**YOUR GOAL**
The lines below, from the one holding "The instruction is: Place" through the one holding "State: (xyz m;", are to be restated word for word, with all images left out.

[Data items]
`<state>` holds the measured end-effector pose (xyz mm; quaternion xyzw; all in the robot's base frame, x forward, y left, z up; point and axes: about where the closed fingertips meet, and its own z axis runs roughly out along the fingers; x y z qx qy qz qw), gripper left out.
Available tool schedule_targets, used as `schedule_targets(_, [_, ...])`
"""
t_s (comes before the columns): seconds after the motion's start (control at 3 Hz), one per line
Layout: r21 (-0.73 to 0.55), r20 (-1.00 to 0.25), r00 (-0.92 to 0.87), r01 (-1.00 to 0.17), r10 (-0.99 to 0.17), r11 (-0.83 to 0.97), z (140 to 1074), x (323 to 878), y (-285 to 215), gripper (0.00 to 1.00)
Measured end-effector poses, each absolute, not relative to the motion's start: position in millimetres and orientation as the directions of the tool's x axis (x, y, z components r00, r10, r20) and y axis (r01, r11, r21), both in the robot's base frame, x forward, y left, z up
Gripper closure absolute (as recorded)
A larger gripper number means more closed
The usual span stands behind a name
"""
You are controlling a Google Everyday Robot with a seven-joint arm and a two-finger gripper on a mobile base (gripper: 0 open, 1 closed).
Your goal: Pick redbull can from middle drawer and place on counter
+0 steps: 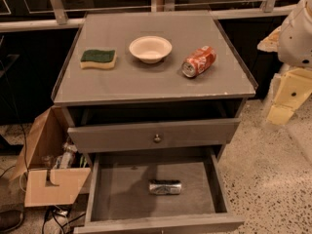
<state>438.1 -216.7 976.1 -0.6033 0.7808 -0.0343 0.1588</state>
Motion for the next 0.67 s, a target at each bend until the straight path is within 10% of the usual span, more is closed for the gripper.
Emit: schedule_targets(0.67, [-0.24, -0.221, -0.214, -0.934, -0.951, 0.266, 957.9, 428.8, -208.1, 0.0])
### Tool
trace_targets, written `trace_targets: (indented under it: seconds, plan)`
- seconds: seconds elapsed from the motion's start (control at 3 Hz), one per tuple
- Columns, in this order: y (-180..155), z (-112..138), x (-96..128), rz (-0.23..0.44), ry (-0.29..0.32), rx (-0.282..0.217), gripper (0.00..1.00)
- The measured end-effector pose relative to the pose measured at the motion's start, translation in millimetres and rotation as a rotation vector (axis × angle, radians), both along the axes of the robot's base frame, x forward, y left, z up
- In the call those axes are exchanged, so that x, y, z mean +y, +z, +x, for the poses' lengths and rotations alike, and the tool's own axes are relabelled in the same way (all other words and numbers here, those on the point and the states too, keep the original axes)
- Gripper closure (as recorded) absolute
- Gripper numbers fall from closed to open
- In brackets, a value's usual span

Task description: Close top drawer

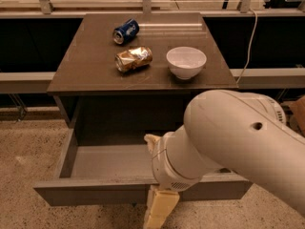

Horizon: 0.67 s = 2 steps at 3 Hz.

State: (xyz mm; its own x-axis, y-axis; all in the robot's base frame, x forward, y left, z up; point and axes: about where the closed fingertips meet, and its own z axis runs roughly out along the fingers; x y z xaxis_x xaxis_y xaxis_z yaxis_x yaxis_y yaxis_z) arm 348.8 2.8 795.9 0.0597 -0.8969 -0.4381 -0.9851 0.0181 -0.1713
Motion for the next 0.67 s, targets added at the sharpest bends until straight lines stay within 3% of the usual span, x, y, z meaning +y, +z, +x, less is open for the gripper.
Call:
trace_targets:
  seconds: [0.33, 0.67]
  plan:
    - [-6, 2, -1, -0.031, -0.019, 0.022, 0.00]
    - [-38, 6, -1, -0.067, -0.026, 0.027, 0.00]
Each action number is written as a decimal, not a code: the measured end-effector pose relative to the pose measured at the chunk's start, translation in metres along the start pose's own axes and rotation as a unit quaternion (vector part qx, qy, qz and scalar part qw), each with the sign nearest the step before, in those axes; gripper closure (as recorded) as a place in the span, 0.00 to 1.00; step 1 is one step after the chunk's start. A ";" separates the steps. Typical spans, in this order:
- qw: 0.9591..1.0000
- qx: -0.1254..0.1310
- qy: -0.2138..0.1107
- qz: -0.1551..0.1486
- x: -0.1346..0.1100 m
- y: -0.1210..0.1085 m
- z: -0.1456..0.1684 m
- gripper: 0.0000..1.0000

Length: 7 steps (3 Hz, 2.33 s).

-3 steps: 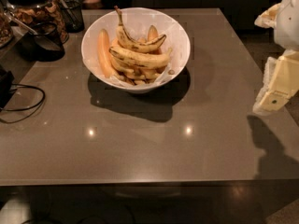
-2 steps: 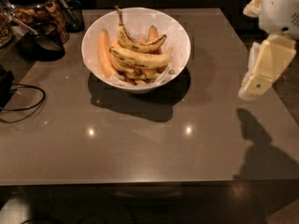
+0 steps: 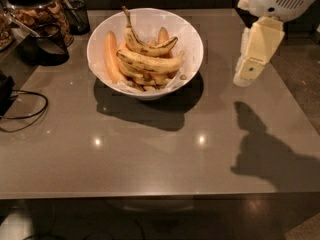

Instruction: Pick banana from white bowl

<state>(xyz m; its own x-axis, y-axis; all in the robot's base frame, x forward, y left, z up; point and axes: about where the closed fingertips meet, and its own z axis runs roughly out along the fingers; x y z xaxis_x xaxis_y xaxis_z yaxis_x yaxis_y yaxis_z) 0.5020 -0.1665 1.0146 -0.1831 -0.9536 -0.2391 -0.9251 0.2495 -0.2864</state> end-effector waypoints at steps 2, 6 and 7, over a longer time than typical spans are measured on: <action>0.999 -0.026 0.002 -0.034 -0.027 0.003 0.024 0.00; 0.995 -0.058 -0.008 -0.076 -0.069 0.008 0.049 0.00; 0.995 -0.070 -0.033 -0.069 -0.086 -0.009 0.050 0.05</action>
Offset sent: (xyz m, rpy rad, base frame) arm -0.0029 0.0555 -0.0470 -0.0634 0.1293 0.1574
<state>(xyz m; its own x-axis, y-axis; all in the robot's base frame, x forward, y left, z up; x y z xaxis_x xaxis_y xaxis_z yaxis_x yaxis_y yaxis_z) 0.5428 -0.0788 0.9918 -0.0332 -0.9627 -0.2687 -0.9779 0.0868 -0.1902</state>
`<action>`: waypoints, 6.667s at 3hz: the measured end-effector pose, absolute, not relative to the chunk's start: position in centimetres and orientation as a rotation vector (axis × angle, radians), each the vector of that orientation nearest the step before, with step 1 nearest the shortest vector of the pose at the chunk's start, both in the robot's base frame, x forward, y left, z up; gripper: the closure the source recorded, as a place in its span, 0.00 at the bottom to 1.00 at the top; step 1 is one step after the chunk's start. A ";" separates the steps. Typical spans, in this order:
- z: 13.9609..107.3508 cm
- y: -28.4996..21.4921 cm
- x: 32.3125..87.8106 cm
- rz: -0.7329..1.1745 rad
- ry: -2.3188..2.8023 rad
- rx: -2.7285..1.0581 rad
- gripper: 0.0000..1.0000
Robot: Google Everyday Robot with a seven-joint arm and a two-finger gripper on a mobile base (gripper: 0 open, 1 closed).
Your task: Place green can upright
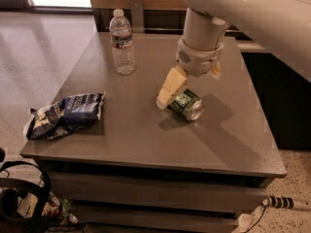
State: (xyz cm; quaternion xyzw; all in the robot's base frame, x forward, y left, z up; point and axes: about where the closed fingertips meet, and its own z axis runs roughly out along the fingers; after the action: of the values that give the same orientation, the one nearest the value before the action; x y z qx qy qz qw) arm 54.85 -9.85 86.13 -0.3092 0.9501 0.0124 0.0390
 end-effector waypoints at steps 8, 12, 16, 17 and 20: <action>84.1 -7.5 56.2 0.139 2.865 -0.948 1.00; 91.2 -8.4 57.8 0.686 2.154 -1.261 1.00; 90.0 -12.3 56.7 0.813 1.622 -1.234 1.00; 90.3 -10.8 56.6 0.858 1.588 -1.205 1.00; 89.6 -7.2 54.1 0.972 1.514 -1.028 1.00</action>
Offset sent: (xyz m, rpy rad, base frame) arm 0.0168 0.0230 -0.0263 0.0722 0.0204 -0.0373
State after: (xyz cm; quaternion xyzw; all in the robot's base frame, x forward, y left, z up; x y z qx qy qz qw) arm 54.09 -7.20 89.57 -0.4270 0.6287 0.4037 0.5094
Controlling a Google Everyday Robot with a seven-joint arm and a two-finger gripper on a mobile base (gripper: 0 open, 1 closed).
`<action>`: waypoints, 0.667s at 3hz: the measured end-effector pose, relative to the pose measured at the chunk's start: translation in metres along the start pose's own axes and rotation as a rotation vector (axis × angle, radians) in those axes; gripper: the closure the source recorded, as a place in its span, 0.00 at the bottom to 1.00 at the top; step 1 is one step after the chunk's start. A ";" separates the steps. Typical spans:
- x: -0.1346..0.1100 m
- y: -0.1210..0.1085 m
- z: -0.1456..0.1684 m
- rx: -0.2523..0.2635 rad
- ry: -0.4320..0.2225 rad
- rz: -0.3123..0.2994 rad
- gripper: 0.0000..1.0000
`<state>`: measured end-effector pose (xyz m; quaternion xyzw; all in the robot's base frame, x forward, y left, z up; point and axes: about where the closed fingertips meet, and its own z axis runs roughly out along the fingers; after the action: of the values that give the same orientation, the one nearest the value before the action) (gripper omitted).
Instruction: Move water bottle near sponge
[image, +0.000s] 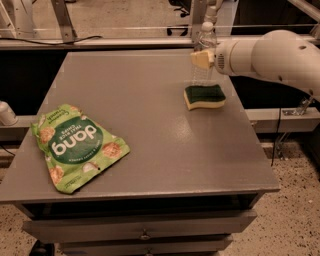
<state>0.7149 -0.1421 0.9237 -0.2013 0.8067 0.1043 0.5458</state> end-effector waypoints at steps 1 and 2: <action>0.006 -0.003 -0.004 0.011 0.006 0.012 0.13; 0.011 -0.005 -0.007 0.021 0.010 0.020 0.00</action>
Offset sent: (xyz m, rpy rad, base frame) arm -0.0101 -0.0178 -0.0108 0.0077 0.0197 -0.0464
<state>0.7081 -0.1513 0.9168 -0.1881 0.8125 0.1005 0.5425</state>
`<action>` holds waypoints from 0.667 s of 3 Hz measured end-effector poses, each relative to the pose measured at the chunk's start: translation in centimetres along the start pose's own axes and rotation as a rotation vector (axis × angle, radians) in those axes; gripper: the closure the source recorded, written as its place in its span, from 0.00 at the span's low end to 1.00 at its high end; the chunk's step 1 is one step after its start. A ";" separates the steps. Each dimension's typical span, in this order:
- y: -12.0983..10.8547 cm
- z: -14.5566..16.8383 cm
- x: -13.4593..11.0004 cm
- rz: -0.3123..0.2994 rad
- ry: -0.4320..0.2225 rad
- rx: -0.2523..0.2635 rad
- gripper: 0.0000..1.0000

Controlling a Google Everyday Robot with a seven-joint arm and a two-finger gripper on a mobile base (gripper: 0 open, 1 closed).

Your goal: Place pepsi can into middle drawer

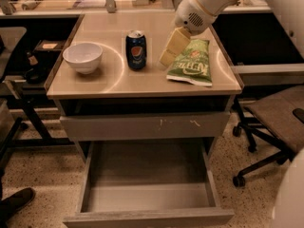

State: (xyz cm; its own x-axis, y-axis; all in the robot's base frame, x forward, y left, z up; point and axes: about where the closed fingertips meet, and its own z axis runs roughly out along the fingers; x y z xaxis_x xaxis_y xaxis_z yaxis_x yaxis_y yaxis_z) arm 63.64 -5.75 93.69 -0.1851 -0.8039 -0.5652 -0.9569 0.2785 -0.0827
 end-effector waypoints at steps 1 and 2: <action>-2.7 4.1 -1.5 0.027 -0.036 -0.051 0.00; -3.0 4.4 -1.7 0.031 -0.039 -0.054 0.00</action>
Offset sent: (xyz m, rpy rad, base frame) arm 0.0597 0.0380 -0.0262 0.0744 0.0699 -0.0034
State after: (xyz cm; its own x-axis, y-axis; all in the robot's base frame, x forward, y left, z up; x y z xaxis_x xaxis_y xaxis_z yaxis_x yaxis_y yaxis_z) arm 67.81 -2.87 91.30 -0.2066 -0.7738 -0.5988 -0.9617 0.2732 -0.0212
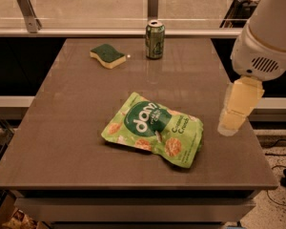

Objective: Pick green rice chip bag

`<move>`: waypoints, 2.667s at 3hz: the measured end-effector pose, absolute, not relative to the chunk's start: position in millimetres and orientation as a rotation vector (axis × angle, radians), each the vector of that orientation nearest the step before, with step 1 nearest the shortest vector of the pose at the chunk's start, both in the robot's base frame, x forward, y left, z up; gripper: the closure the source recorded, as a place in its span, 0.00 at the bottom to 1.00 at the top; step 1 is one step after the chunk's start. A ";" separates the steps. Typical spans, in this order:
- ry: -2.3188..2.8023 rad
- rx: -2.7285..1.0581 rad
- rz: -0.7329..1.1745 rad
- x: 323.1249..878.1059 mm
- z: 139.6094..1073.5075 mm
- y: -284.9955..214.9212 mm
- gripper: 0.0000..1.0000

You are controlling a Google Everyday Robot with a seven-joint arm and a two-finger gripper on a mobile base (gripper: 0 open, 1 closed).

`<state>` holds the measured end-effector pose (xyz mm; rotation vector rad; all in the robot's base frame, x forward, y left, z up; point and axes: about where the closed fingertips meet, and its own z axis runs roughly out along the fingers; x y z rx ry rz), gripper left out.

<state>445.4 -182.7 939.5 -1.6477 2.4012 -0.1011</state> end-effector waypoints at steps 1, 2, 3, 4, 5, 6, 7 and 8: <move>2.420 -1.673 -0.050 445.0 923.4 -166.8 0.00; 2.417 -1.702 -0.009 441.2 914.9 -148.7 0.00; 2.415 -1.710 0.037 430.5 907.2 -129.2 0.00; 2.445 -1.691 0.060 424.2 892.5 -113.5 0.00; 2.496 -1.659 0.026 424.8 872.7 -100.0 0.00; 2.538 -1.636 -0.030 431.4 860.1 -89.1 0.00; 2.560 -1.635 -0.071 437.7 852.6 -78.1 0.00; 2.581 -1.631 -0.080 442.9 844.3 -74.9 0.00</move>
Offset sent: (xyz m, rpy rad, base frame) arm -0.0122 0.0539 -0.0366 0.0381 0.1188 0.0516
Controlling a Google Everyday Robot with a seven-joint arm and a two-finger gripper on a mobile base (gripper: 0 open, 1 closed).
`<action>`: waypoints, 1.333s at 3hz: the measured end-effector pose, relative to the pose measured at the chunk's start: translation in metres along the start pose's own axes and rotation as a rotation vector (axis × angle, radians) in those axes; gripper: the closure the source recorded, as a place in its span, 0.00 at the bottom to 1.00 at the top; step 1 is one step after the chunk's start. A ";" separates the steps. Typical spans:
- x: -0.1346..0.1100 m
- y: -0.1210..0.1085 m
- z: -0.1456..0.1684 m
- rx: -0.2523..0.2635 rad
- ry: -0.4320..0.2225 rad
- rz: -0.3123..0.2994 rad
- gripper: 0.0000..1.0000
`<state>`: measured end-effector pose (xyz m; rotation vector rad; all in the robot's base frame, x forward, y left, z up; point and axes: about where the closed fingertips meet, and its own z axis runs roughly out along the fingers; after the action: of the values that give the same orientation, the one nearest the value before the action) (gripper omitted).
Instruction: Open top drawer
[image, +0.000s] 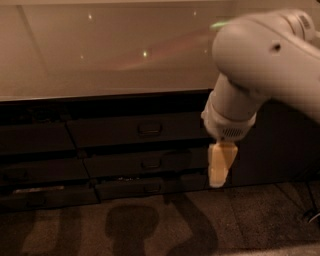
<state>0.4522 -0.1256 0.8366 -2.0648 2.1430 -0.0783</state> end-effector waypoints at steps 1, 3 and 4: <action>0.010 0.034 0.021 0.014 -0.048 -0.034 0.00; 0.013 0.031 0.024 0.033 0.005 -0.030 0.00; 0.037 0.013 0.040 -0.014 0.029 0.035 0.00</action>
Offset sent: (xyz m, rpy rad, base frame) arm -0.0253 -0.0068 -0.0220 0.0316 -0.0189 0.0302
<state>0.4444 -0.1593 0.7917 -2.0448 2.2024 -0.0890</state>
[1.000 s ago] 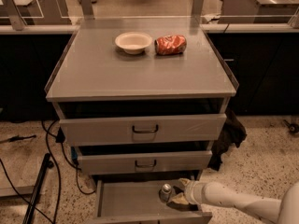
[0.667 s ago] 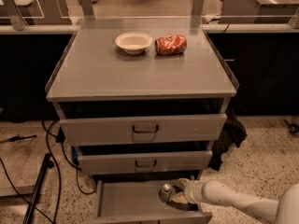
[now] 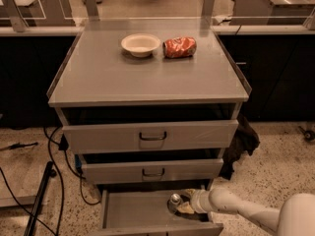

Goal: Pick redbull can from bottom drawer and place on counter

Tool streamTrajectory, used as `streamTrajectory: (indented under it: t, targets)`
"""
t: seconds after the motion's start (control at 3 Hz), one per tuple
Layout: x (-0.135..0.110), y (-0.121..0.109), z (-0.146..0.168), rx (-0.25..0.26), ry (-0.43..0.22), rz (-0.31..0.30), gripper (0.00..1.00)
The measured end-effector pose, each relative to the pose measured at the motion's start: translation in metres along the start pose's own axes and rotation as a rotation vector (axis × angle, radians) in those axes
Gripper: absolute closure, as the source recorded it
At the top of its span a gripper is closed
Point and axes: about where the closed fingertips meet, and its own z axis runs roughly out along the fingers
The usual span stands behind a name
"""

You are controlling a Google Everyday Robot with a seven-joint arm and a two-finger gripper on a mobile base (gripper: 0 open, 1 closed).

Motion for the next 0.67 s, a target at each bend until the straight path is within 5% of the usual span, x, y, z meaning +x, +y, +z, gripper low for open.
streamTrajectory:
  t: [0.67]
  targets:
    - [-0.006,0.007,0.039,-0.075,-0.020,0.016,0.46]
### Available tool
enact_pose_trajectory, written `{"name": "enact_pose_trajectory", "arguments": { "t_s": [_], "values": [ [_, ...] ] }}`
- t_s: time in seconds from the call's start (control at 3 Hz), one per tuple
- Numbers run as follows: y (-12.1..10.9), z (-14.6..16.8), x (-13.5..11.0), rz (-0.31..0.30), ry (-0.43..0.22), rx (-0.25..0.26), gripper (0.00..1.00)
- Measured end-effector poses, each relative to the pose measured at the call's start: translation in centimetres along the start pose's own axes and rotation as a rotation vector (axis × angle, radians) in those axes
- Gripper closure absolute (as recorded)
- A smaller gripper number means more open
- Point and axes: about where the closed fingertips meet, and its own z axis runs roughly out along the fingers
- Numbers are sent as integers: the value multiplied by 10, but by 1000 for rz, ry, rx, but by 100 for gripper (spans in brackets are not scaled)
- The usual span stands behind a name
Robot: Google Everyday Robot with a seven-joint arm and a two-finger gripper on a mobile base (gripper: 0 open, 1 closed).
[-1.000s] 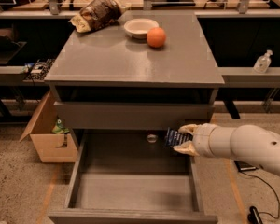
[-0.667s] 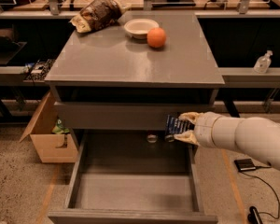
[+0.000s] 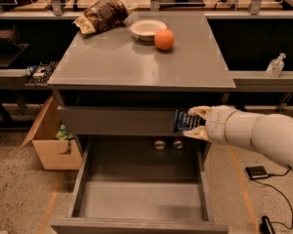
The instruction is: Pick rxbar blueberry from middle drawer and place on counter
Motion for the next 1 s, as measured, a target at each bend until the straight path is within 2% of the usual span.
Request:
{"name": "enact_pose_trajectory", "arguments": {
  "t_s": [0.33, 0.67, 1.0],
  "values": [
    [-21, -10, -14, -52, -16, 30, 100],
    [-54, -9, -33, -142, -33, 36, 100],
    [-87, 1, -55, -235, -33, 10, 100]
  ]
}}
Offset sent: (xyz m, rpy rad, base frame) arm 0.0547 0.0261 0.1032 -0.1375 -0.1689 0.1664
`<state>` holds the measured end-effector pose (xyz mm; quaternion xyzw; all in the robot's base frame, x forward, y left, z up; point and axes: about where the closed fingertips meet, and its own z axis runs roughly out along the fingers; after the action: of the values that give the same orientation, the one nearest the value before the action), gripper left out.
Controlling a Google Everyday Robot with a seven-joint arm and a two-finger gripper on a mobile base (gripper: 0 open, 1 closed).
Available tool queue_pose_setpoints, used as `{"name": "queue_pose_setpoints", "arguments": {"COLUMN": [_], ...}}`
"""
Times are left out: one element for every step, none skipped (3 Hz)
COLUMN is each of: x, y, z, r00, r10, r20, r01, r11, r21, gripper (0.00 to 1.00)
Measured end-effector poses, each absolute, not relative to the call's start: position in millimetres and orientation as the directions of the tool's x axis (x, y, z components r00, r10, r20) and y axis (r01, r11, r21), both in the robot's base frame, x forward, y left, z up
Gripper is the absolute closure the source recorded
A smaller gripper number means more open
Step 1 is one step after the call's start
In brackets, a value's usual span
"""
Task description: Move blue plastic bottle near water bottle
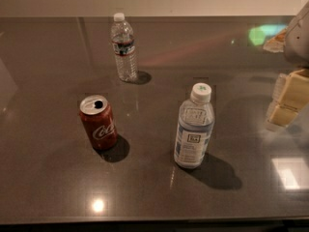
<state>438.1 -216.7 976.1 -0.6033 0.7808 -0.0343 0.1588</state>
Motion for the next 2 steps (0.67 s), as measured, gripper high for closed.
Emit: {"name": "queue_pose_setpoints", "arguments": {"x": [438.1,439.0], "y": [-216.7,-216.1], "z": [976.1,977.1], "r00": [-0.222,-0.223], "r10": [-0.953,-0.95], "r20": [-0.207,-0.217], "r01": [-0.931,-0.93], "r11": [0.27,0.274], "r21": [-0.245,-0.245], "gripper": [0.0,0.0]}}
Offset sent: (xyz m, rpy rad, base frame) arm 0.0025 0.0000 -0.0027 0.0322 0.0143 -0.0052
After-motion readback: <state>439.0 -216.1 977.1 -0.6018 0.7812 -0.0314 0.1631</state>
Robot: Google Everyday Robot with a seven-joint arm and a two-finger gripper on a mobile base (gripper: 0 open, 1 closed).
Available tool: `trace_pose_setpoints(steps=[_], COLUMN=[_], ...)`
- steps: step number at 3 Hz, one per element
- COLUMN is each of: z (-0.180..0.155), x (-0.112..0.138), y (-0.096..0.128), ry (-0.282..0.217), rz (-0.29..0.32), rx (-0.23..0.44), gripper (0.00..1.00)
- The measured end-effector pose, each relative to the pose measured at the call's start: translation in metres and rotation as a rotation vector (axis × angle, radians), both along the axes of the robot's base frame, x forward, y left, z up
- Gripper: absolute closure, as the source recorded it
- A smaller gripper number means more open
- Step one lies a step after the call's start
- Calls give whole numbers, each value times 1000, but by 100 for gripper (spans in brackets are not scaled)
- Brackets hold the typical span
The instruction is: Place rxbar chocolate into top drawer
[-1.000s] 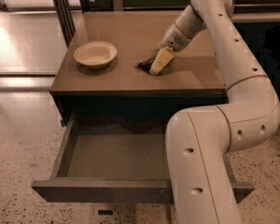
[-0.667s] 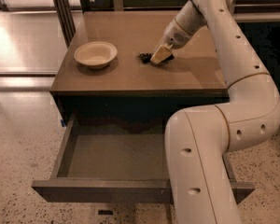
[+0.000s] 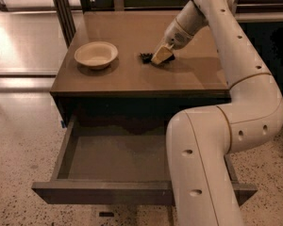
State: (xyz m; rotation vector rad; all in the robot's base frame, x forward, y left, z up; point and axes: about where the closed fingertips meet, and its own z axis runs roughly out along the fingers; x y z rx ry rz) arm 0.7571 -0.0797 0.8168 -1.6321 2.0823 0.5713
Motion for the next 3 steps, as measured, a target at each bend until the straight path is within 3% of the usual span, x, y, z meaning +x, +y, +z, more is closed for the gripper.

**RESPONSE TO THE EXERCISE**
The instruction is: Place rxbar chocolate into top drawer
[-1.000s] 
[-0.667s] 
[+0.000s] 
State: (xyz m; rotation vector rad; all in the robot's base frame, x forward, y left, z up; point and axes: about where the closed fingertips meet, and its own z axis runs roughly out along the fingers; x y z rx ry rz) arm 0.7571 -0.0797 0.8168 -1.6321 2.0823 0.5713

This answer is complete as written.